■ THE DATA:
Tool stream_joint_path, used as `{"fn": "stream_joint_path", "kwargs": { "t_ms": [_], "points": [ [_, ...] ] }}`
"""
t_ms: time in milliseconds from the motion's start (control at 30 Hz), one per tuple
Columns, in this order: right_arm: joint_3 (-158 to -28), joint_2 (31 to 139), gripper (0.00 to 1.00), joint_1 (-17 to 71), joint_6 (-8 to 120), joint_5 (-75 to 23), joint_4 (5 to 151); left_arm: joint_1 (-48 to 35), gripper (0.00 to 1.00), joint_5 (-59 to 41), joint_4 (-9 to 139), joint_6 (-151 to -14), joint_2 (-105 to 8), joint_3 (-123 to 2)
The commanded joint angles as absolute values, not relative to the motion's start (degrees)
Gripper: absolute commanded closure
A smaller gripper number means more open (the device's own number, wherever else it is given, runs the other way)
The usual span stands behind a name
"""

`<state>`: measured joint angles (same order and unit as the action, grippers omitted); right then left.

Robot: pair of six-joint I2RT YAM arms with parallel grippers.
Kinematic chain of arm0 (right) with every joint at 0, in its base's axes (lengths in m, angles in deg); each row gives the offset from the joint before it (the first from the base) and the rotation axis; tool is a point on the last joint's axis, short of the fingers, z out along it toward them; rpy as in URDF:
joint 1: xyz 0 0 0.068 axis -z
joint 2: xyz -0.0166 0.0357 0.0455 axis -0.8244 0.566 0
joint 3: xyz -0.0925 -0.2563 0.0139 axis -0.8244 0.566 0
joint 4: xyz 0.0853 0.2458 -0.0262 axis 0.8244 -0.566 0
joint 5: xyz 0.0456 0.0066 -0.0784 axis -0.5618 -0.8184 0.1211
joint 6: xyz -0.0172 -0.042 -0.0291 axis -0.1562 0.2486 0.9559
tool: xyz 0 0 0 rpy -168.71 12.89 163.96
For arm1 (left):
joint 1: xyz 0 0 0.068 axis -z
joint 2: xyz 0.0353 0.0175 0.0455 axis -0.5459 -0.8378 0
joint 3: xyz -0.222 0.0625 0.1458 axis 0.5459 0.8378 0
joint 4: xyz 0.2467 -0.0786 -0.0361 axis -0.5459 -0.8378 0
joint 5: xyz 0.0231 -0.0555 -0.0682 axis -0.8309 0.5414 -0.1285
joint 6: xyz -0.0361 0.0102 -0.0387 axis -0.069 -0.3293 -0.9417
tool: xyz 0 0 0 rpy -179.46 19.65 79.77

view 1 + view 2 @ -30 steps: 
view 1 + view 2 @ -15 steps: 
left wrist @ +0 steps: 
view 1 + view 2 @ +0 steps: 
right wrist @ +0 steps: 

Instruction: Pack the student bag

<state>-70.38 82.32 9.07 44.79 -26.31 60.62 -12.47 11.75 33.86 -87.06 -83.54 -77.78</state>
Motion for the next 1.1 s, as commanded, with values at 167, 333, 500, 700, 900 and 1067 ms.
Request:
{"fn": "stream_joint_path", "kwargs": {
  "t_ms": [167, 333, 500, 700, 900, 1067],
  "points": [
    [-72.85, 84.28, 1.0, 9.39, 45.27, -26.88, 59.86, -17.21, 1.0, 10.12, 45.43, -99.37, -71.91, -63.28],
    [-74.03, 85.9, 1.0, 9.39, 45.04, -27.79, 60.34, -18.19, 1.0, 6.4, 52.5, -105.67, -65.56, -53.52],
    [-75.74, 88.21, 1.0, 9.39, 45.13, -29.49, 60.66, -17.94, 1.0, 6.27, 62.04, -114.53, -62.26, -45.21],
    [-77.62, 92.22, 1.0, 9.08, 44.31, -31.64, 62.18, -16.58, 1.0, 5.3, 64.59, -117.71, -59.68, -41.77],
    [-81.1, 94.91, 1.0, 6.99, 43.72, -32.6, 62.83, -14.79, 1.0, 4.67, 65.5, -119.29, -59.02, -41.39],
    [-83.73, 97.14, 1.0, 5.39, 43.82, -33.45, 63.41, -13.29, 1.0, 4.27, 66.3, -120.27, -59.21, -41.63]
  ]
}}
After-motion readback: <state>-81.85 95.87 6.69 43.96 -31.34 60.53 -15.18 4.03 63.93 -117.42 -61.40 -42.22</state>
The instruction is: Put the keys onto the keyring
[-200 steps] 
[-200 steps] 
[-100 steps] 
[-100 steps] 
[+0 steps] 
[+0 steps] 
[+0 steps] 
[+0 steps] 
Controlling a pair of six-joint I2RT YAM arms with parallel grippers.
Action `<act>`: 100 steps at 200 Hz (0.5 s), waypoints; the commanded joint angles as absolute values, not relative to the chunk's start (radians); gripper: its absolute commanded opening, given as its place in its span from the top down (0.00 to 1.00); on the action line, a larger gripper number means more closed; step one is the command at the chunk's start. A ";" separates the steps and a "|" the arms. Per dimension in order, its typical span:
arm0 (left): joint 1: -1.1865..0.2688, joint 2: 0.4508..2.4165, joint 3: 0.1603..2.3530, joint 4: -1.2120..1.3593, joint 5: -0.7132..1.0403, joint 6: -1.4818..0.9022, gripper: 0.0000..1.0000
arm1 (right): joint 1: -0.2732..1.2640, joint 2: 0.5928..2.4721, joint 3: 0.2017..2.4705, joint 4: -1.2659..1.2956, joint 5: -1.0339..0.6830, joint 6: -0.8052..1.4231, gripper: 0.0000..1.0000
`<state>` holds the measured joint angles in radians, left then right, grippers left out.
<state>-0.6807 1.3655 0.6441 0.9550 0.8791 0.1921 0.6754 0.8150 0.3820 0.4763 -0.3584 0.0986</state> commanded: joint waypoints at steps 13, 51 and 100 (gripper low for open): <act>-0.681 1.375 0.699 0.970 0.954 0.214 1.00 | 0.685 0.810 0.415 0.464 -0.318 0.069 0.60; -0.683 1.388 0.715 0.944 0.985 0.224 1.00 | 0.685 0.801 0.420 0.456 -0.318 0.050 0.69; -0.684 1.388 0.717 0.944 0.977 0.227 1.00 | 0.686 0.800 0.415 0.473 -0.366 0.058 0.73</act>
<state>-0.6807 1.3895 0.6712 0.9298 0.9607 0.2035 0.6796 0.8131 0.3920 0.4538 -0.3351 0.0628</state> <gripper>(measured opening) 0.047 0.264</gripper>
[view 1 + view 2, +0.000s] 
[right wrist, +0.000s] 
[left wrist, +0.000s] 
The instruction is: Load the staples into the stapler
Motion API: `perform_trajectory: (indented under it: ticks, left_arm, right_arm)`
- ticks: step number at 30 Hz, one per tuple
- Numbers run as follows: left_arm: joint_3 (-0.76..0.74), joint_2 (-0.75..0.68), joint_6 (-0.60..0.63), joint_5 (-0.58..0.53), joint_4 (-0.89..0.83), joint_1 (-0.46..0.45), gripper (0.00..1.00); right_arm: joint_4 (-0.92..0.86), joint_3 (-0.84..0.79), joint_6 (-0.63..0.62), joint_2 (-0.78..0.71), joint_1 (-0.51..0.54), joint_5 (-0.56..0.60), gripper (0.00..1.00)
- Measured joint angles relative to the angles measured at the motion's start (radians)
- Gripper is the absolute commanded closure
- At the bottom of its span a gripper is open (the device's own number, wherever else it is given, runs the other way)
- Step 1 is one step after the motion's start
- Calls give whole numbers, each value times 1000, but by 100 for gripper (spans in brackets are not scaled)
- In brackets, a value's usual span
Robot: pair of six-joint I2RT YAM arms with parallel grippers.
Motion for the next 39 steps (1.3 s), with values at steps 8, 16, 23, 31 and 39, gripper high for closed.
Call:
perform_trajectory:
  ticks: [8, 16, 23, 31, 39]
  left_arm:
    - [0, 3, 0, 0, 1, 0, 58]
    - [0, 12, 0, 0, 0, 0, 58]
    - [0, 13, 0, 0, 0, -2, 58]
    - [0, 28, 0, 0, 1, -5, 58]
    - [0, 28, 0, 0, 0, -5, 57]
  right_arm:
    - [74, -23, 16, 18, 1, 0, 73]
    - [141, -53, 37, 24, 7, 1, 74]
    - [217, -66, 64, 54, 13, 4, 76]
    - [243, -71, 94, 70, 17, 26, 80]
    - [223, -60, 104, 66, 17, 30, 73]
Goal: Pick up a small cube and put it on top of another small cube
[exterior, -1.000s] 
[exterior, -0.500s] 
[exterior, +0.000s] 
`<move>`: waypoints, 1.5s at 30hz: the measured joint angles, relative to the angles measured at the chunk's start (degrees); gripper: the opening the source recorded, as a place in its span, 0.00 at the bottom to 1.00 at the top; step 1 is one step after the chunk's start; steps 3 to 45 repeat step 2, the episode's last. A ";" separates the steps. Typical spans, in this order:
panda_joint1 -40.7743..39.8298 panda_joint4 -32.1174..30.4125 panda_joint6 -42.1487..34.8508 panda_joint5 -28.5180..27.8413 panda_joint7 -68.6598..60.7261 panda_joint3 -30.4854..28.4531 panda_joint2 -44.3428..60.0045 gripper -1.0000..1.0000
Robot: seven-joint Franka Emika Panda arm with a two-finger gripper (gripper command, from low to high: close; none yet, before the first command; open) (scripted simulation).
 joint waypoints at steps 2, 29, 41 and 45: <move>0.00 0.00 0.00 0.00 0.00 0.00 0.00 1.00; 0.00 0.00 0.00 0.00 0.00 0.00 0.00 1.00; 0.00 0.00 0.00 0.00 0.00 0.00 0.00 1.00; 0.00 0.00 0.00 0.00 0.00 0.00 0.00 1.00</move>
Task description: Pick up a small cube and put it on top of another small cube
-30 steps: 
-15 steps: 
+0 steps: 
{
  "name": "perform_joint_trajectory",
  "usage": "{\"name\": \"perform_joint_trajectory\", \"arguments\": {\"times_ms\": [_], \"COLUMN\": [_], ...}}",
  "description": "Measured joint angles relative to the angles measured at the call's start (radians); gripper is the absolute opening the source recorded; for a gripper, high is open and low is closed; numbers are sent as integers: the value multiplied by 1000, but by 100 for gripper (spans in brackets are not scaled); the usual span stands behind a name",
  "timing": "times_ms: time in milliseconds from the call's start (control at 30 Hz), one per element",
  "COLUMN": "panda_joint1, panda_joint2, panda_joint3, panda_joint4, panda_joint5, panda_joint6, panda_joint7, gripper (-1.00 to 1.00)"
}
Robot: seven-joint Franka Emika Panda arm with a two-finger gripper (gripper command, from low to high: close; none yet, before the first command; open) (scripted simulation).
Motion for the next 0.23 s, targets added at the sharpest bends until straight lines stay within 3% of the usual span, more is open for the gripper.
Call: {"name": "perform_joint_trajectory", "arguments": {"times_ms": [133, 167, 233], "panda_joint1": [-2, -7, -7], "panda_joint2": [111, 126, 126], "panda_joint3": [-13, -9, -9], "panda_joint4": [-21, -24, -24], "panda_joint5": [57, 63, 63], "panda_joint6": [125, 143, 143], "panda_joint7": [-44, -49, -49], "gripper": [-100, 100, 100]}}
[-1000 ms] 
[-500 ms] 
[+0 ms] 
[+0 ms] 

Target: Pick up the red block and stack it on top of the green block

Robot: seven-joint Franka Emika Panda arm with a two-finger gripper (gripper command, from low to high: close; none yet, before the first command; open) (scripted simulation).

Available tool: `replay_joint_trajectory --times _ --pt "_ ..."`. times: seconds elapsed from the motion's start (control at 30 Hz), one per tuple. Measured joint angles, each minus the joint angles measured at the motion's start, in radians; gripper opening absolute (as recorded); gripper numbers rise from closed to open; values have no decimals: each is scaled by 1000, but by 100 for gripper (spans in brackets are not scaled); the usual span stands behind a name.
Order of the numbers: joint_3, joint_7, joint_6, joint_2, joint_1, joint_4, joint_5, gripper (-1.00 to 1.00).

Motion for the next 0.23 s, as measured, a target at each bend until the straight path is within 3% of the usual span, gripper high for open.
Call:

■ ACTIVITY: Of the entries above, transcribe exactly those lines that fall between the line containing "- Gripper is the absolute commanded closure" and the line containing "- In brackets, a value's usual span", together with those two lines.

■ YOUR SOLUTION:
- Gripper is the absolute commanded closure
- At the bottom of its span a gripper is open (the device's own number, wherever else it is given, runs the other way)
- Step 1 is one step after the motion's start
- Calls give whole numbers, each value times 1000, but by 100 for gripper (spans in brackets are not scaled)
- In brackets, a value's usual span

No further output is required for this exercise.